To get a fuller understanding, readers of the Freep story and this blog post need to understand that the following factors have contributed to auto insurers’ surge in benefit denials and “cut-offs”:

  • The cumulative effect of years of insurance-friendly rulings by Michigan courts have emboldened auto insurers to deny and cut-off No-Fault medical benefits to car crash victims with impunity. Remember, Michigan has no bad faith laws, no punitive damages, no exemplary damages, no claim for emotional damages that insureds can use to deter illegal cut-offs by insurance companies. In fact, thanks to our Supreme Court, consumers can’t even use the Michigan Consumer Protection Act to protect them (the consumers) from auto insurance company fraud and abuse.
  • How emboldened have the insurance companies become? One CPAN study shows auto insurers won 84% of major auto No-Fault legal cases before the Michigan Supreme Court in the last 10 years.
  • The Freep’s calculations regarding increases in “crash-related,” “first-party lawsuits” in Wayne County are likely inflated due to double-counting. Many of those lawsuits involve the same case, but separate lawsuits are filed by both the car crash victim (seeking unpaid, overdue No-Fault benefits) and the medical provider who treated and cared for the victim (seeking payment for as yet unpaid medical bills).
  • Double-standard for No-Fault fraud that allows an insurance company to accuse a car accident victim of “fraud” and, thus, avoid paying all benefits based on actions that wouldn’t amount to “fraud” if they were done by the insurer.
  • The Michigan Court of Appeals’ atrocious ruling in Bahri v. IDS Property Casualty Insurance Company, which insurance lawyers, adjusters and many Wayne County judges have exploited to allow auto insurers to parlay the most insignificant mistake or misstatement by a car crash victim into a claim of “fraud,” thereby allowing the insurance company to deny all present and future No-Fault benefits to the victim.

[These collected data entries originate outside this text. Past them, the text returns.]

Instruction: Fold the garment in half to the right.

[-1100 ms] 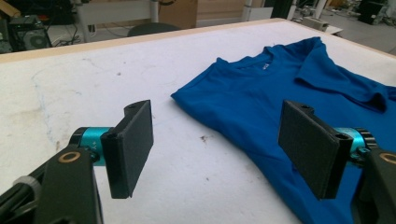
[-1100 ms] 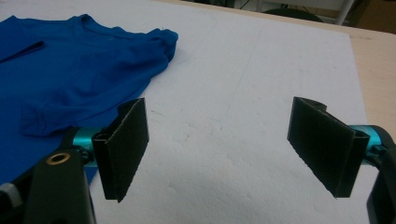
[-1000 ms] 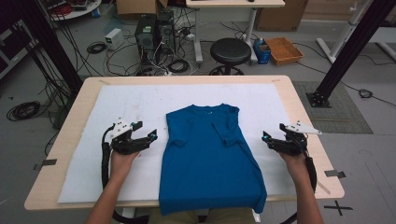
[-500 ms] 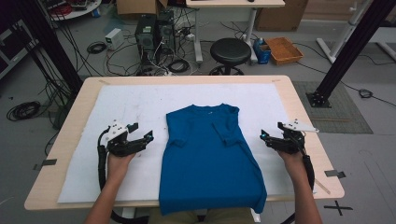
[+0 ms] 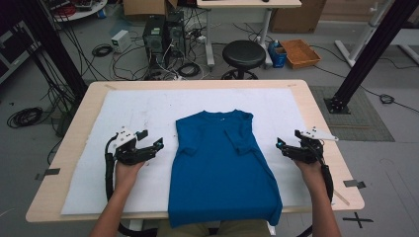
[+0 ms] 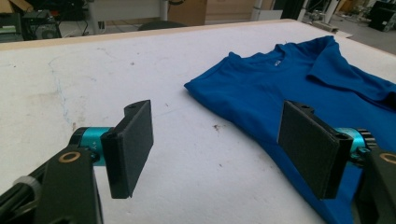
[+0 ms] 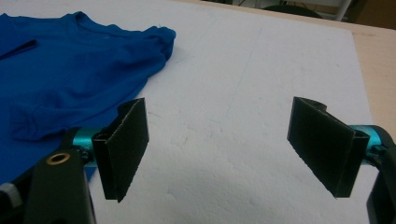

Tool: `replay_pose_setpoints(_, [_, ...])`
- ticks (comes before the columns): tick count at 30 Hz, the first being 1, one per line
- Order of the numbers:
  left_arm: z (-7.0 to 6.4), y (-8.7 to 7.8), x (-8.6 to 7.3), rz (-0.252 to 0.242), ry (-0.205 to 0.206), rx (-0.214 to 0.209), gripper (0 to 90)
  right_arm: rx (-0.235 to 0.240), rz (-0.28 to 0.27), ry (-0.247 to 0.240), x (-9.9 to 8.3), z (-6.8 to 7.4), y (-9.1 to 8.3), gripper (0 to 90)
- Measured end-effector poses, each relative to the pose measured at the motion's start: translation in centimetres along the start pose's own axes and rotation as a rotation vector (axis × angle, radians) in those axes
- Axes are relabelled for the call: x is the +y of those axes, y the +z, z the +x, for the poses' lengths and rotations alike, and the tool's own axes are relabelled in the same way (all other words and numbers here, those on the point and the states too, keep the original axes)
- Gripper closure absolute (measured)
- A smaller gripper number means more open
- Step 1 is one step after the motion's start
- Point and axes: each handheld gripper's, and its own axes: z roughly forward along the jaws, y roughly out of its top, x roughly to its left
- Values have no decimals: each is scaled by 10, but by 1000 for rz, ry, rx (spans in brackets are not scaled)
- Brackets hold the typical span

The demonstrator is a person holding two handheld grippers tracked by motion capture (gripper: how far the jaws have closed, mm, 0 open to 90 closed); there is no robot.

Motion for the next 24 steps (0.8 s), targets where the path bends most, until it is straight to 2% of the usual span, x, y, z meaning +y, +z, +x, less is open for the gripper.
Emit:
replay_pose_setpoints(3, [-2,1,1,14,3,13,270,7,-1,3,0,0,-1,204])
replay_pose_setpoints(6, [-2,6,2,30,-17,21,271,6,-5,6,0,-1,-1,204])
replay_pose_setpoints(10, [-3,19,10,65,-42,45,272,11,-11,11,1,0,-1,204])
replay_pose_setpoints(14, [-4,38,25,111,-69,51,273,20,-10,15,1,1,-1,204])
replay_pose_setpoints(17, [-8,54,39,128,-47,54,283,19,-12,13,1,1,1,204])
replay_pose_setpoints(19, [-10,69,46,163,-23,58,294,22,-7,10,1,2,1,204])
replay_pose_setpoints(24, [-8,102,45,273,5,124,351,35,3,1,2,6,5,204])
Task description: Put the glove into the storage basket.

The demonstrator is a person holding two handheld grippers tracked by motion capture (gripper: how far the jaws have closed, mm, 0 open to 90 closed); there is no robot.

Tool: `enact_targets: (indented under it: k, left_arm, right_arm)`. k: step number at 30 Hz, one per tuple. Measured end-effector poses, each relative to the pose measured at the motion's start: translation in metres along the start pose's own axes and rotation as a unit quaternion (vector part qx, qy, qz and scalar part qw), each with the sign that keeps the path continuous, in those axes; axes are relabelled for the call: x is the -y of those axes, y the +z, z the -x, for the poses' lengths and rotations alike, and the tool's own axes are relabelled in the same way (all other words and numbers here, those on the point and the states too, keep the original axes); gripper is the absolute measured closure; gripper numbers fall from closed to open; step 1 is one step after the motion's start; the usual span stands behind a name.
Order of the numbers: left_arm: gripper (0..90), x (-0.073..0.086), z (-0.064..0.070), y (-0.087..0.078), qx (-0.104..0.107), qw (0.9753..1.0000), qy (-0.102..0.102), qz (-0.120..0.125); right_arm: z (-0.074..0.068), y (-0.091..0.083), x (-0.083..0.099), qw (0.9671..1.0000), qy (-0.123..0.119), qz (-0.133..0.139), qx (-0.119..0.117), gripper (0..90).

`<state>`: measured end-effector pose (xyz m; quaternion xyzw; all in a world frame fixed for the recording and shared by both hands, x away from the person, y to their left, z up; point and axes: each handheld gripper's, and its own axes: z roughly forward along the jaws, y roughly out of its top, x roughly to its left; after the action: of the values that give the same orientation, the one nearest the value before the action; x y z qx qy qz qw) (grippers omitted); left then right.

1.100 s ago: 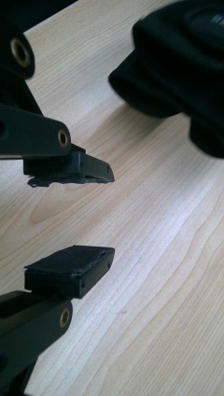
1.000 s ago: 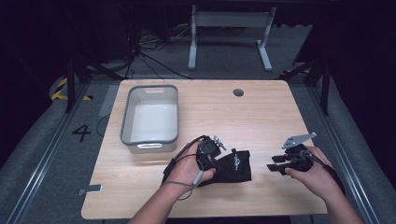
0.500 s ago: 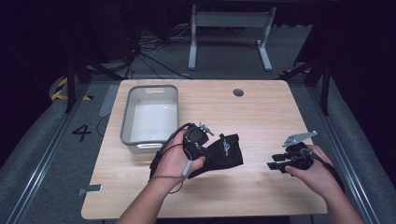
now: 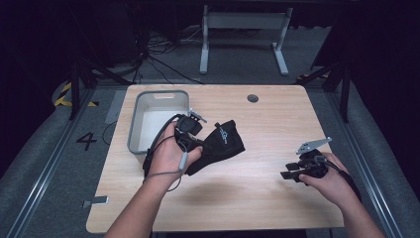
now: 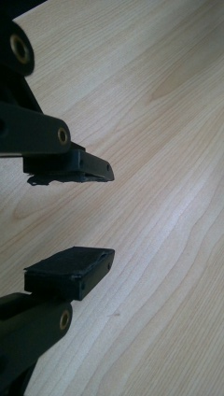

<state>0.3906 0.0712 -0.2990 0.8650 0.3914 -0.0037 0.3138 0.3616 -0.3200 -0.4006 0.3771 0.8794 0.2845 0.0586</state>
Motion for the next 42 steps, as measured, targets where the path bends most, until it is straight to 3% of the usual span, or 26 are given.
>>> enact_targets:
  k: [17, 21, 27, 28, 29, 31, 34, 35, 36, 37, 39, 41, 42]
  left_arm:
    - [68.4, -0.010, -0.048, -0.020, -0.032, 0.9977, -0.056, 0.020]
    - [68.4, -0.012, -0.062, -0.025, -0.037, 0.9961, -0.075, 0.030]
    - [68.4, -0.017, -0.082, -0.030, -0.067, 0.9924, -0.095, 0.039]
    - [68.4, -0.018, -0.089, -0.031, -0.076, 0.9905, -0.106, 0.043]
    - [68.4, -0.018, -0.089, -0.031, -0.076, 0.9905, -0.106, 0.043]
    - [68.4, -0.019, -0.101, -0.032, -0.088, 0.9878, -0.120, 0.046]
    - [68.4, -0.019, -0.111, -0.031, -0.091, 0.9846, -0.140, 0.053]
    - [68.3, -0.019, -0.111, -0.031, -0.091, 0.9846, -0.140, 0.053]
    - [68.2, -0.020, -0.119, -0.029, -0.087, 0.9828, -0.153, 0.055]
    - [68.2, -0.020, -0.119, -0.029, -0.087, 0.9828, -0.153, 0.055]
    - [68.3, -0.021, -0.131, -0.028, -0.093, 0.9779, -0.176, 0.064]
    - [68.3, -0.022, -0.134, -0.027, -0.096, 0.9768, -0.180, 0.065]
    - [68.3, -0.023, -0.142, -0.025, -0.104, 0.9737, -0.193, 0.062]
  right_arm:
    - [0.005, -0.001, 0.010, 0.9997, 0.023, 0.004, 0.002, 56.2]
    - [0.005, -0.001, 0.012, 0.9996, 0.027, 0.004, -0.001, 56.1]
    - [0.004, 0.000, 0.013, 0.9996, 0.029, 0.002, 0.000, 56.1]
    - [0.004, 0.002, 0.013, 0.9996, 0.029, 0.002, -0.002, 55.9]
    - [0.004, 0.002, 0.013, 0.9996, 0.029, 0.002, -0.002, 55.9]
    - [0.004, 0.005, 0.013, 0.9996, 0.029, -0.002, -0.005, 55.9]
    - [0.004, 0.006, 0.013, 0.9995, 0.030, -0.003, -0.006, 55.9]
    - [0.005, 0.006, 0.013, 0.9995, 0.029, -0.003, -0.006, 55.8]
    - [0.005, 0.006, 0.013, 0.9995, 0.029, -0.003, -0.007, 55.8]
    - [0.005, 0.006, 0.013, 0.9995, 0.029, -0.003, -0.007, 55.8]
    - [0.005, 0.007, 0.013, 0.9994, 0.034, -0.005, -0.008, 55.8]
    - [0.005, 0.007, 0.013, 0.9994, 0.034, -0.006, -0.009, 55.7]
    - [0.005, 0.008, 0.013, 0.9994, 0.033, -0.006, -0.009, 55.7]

  • Insurers’ embrace of abusive IME policies like State Farm’s — using notorious “cut-off” doctors (i.e., insurance company hired guns who are misleadingly called “independent medical examiners”) who are hired by No-Fault insurance companies to accuse people they examine of malingering, exaggeration and fraud.

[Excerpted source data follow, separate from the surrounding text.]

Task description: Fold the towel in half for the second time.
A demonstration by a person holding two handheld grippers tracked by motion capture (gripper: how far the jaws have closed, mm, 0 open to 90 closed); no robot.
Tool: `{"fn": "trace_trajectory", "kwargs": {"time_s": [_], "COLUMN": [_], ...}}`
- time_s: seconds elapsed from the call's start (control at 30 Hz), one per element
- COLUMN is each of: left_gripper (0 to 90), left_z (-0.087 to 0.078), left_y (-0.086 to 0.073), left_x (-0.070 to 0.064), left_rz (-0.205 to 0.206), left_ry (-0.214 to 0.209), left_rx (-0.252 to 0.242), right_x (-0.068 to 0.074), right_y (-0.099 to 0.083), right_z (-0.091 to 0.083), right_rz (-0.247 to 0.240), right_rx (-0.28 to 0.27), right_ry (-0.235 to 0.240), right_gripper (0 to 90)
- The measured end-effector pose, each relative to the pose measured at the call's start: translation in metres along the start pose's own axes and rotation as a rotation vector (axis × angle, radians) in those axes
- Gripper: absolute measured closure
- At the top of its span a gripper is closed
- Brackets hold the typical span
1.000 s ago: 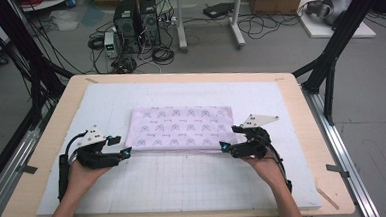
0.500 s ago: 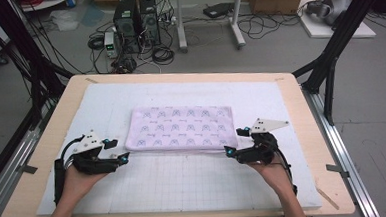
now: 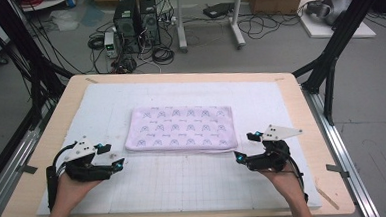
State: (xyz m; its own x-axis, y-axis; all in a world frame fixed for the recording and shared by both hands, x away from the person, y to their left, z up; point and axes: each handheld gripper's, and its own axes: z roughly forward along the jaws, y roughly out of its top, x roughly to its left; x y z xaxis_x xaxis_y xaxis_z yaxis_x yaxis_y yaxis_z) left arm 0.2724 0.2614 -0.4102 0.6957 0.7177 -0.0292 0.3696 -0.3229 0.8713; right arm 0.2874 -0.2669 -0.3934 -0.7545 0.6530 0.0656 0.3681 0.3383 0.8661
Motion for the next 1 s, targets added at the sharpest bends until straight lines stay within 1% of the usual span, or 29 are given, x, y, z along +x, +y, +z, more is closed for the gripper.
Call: {"fn": "trace_trajectory", "kwargs": {"time_s": [0.1,0.3,0.43,0.53,0.57,0.8,1.0], "left_gripper": [23.4,20.6,20.0,20.0,20.0,20.0,20.0], "left_z": [-0.003,-0.009,-0.014,-0.017,-0.017,-0.02,-0.021], "left_y": [-0.001,-0.002,-0.003,-0.004,-0.004,-0.007,-0.01], "left_x": [-0.001,-0.005,-0.008,-0.009,-0.01,-0.011,-0.011], "left_rz": [0.0,0.002,0.002,0.009,0.006,0.007,0.003], "left_ry": [-0.003,0.002,0.005,0.006,0.009,0.016,0.022], "left_rx": [0.0,-0.011,-0.021,-0.019,-0.019,-0.019,-0.018], "right_x": [0.0,0.002,0.003,0.004,0.004,0.005,0.007], "right_y": [-0.004,-0.008,-0.011,-0.014,-0.015,-0.024,-0.03], "right_z": [-0.004,-0.012,-0.016,-0.02,-0.021,-0.027,-0.029], "right_rz": [0.0,-0.001,0.004,0.001,0.01,0.008,0.02], "right_rx": [0.007,-0.004,-0.003,-0.006,-0.002,0.003,0.002], "right_ry": [-0.002,-0.003,-0.013,-0.02,-0.021,-0.037,-0.039], "right_gripper": [16.5,15.5,14.5,14.3,14.3,13.7,13.6]}}
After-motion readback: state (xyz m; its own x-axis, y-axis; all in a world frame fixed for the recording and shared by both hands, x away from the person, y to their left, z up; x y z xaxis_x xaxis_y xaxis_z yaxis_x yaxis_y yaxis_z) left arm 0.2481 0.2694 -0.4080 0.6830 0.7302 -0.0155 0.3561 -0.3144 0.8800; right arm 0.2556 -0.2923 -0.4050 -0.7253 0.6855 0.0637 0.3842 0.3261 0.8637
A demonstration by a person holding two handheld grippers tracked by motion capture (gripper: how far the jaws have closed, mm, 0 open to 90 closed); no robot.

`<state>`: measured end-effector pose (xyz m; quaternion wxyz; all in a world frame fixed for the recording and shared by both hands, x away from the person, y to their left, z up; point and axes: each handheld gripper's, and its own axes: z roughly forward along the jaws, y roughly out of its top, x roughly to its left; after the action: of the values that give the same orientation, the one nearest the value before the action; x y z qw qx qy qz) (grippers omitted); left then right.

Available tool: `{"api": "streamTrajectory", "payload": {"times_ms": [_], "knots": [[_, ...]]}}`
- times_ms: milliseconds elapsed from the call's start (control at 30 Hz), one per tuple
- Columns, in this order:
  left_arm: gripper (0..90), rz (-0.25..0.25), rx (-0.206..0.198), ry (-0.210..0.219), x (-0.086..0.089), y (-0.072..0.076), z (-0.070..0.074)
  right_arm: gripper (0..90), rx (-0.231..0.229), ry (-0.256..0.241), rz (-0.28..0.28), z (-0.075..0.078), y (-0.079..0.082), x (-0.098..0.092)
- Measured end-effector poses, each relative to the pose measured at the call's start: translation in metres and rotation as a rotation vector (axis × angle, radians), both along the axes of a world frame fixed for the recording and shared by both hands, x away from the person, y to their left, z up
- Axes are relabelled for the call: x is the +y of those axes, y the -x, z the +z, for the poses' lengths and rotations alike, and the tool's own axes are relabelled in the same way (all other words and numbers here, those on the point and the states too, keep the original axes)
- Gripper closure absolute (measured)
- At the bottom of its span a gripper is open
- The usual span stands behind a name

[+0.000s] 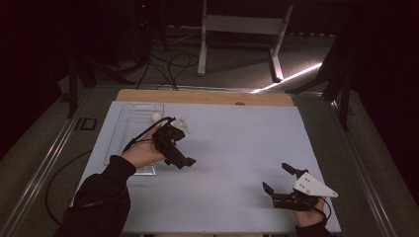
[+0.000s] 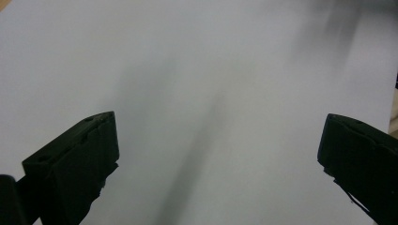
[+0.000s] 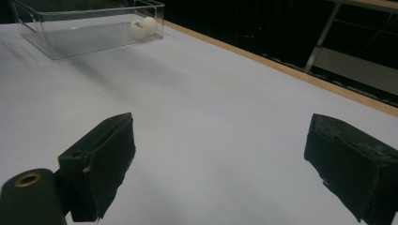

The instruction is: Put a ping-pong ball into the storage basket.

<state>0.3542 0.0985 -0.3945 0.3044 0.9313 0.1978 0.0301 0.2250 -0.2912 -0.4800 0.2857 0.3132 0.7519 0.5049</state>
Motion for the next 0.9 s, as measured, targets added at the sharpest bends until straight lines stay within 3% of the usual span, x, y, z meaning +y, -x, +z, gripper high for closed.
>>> {"api": "streamTrajectory", "payload": {"times_ms": [300,667,900], "knots": [[0.1,-0.057,-0.015,0.024,-0.012,0.012,-0.010,9.2,-0.004,0.000,0.000,0.000,0.000,0.000],[0.2,-0.062,-0.001,0.079,-0.014,0.025,-0.023,9.2,-0.003,0.001,0.000,0.001,0.001,0.000],[0.2,-0.068,-0.021,0.107,-0.014,0.038,-0.032,9.2,-0.003,0.003,0.000,0.001,0.001,0.001]]}}
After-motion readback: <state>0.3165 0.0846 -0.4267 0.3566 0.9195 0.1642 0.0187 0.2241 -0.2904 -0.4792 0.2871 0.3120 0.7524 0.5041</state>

  • The Michigan Court of Appeals’ shameful ruling in Johnson v. Wausau, which immunizes insurance companies and adjusters from intentionally and deliberately lying to car accident victims about the availability of No-Fault benefits.
  • Insurers’ overuse and over-reliance on “cost containment” companies like “Review Works” that slash medical bills without any seeming basis.
  • Insurers’ arrogant stubbornness in arbitrarily denying and ignoring outstanding medical bills from doctors and hospitals.